Don’t know what you got (till it’s gone)
British Chambers of Commerce director of policy and external affairs Dr Adam Marshall has an article on the pro-EU British Influence website yesterday. His main argument is that, while the businesses the BCC represents (they claim over 100,000 firms with 5 million workers) still want Britain to stay in the EU, they have grown less convinced by the argument that access to the single market is worth the ‘bureaucracy’ that the EU requires. And he says that the Government’s review of the balance of competences (no, honestly, that’s what it’s called) offers an opportunity to rewrite the rules (the TUC has recently submitted evidence on the single market which argues for the retention of a social dimension.)
Now I suspect this is just more employer whingeing about ‘regulation’ and ‘red tape’, by which they mean the burdensome experience of providing their workers with employment rights and decent terms and conditions. And it probably includes a fair number of businesses that don’t trade directly with other EU countries and totally discount the benefit they receive from the general economic advantages of the single market.
But I suspect it also reflects the fact that the single market has been around for twenty years and a lot of businesses will have discounted the increased profitability that has resulted from access to the largest, richest group of consumers in the world. They’re not really expressing an opinion on whether they want to be in the single market, they’ve decided that access to the single market is eternal.

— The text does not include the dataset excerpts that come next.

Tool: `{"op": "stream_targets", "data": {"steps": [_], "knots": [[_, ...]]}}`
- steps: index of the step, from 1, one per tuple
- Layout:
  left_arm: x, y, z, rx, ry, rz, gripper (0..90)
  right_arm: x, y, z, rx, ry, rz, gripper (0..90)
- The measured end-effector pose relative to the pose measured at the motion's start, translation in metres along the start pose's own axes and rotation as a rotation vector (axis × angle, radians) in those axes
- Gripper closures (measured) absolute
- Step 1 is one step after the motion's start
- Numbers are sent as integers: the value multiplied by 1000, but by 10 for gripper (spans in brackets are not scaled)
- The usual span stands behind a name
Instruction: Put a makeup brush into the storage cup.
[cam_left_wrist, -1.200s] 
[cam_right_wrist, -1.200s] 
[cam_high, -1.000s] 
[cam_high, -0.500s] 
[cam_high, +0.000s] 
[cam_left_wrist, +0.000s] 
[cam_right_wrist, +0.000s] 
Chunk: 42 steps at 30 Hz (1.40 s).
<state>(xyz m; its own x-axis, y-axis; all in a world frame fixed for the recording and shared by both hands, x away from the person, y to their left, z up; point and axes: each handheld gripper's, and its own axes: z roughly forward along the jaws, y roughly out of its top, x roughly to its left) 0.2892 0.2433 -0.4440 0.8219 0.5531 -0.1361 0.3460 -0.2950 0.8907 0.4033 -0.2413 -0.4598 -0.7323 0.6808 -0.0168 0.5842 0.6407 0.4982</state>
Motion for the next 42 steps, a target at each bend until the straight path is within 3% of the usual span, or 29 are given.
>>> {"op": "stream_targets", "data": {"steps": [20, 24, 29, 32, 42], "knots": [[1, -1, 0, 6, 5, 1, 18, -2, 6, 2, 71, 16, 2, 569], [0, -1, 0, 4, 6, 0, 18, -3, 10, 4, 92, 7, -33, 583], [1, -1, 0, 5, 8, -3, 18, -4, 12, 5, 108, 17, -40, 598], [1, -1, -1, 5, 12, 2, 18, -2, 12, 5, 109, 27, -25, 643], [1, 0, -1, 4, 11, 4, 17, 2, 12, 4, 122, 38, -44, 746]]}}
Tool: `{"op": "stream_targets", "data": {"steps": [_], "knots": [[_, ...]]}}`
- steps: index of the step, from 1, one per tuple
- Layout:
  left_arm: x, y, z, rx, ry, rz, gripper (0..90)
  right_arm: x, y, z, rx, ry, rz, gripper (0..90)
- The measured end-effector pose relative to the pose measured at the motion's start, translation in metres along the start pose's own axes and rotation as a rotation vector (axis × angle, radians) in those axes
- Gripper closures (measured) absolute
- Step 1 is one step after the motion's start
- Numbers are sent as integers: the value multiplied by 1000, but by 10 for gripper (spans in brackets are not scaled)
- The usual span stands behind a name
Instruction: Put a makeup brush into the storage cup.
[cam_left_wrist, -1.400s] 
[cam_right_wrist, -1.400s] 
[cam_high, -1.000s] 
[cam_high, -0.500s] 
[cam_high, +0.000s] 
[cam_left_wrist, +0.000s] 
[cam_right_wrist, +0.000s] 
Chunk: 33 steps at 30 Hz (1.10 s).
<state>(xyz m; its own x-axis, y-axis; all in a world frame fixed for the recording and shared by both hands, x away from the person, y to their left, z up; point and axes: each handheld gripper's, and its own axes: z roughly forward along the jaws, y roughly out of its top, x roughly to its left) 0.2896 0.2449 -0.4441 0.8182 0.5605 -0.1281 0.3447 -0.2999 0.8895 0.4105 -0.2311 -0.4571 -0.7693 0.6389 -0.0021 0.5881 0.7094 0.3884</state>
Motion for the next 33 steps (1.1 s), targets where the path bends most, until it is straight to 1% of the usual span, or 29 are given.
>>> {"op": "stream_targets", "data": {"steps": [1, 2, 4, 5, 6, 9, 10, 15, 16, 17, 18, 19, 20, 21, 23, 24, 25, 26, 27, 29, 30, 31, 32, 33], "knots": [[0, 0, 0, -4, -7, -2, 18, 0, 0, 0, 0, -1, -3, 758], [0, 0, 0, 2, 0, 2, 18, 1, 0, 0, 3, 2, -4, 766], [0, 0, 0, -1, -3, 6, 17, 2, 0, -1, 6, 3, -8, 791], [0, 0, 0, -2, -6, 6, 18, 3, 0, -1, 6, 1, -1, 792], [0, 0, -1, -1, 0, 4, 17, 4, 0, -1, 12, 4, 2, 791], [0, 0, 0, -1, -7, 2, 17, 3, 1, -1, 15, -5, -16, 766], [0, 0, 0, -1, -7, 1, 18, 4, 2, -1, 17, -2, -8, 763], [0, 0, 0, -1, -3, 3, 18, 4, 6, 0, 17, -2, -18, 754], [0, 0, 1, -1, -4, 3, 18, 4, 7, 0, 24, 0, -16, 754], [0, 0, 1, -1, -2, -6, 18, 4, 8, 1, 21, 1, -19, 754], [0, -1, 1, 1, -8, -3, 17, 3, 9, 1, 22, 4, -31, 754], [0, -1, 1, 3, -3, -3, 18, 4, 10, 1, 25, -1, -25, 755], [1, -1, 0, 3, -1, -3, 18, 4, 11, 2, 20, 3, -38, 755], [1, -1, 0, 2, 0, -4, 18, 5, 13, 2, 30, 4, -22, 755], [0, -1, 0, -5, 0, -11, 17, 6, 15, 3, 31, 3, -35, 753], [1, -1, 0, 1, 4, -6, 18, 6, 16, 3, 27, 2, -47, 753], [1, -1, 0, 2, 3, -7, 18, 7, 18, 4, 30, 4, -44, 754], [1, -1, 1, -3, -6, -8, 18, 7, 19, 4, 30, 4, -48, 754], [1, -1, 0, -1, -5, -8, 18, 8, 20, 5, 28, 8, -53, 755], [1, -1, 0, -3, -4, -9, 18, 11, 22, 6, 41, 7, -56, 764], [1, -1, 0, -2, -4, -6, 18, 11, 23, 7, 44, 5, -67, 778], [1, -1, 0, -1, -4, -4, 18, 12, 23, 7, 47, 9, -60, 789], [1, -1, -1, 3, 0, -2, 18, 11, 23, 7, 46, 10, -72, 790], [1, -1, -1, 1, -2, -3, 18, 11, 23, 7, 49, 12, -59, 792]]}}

It’s probably fair to say that trade unions have been just as capable in recent years of discounting the rights that the European Union has written into our employment laws. And certainly, we know from opinion polling at the time that when the Working Time Directive was implemented and provided British workers with a right to paid annual leave for the first time ever, most people in Britain already thought they were entitled to it (although presumably that wasn’t true of the millions of workers who got a paid holiday for the first time.)
However, a poll of trade unionists right now would probably show a less blase approach to EU-derived workers’ rights, because we really do face the prospect that they will be taken away through the repatriation of EU laws that the Prime Minister is proposing. Businesses who think they can get away with renegotiating the UK’s membership of the EU to get a common market without the social dimension that makes it worthwhile to working people are gambling with the UK’s economic future, and they should think long and hard about whether it’s worth the risk!